This reference material is part of the so called Kubhist corpus of Swedish newspapers. It has been prepared as a part of the RJ financed project "Evaluation and refinement of an enhanced OCR-process for mass digitisation" in cooperation with Kungliga biblioteket (KB) and the Norwegian software company Zissor.

The material was first digitized at KB. Second, it was automatically processed using advanced document layout analysis where each section in the digitized page was framed and numbered. Then, each section was processed with Abbyy FineReader version 11. Finally the material was manually transcribed by a transcription company who specializes in double-keying.
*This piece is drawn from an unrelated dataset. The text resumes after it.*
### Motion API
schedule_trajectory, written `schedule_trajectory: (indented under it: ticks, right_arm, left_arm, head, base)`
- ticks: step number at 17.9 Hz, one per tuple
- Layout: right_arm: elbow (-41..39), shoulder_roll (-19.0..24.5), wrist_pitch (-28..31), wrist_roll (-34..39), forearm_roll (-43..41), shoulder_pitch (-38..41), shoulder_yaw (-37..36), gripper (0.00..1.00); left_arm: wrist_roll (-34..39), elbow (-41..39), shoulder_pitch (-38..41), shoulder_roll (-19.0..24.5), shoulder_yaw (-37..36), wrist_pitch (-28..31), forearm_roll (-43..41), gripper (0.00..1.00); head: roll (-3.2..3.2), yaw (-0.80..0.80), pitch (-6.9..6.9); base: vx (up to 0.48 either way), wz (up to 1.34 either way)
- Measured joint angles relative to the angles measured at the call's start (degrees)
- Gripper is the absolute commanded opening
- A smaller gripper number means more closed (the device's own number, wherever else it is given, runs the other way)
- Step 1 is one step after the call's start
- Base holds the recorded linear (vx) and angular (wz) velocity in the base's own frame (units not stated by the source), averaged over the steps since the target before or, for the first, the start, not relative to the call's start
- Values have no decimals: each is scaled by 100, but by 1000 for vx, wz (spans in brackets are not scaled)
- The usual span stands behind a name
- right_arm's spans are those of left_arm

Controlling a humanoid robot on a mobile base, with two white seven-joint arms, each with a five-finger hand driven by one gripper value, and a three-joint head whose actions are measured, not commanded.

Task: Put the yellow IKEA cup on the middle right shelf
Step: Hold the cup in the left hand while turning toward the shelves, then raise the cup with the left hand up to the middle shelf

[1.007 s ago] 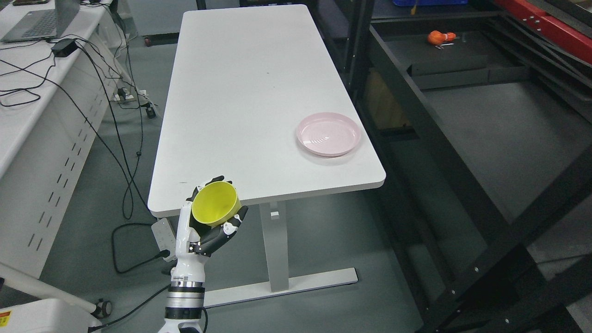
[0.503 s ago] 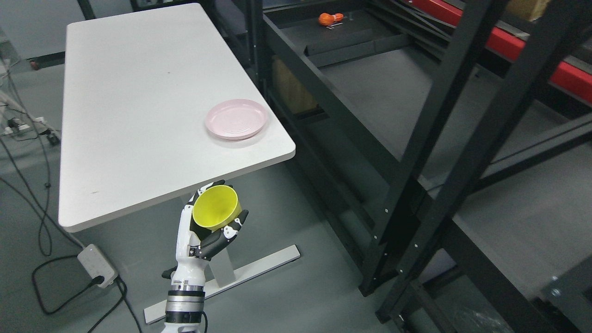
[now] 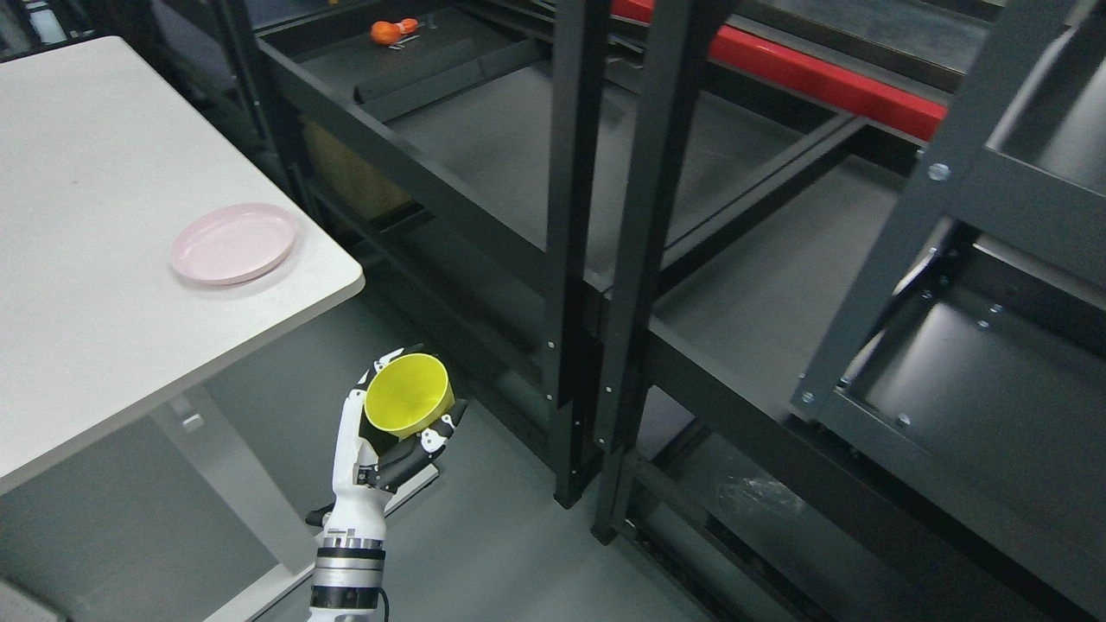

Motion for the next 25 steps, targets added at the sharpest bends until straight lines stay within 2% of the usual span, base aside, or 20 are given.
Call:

This particular subset contains a selection of newspapers from 1871-1906, one newspaper for each year. For each newspaper only the second and fourth pages were processed. 

37 newspapers, 45,445 segments and 337,635 words. 

The folder "svenska-tidningar-1871-1906" contains four sub-folders: 
(1) images_jpg: The scanned digitized pages.   
(2) images_pdf: The results from the document layout analysis on the digitized pages.
(3) ocr_abbyy: OCR results preformed with Abbyy FineReader version 11.  
(4) ocr_tesseract: OCR results preformed with Tesseract 4.0.  
(5) ocr_abbyy-tesseract: OCR results preformed with the combined Abbyy-Tesseract module.   
(6) transcribed: Manual transcription of the digitized pages.    
(7) data-annotations: the list of the annotation tags 

References:

Dana Dannélls, Torsten Johansson, Lars Björk (2019): Evaluation and refinement of an enhanced OCR process for mass digitisation. In Proceedings of the Digital Humanities in the Nordic Countries 4th Conference (DHN 2019), Copenhagen, Denmark, March 5-8, 2019. Edited by: Costanza Navarretta, Manex Agirrezabal, Bente Maegaard. 

Dana Dannélls, Lars Björk, Ove Dirdal, and Torsten Johansson (2021). A two-OCR engine method for digitized Swedish newspapers. In selected Papers from the CLARIN Annual Conference,pages 65–73, Linköping University Electronic Press. 

---

Released 2021-12-07 by Dana Dannélls 
Updated 2022-05-03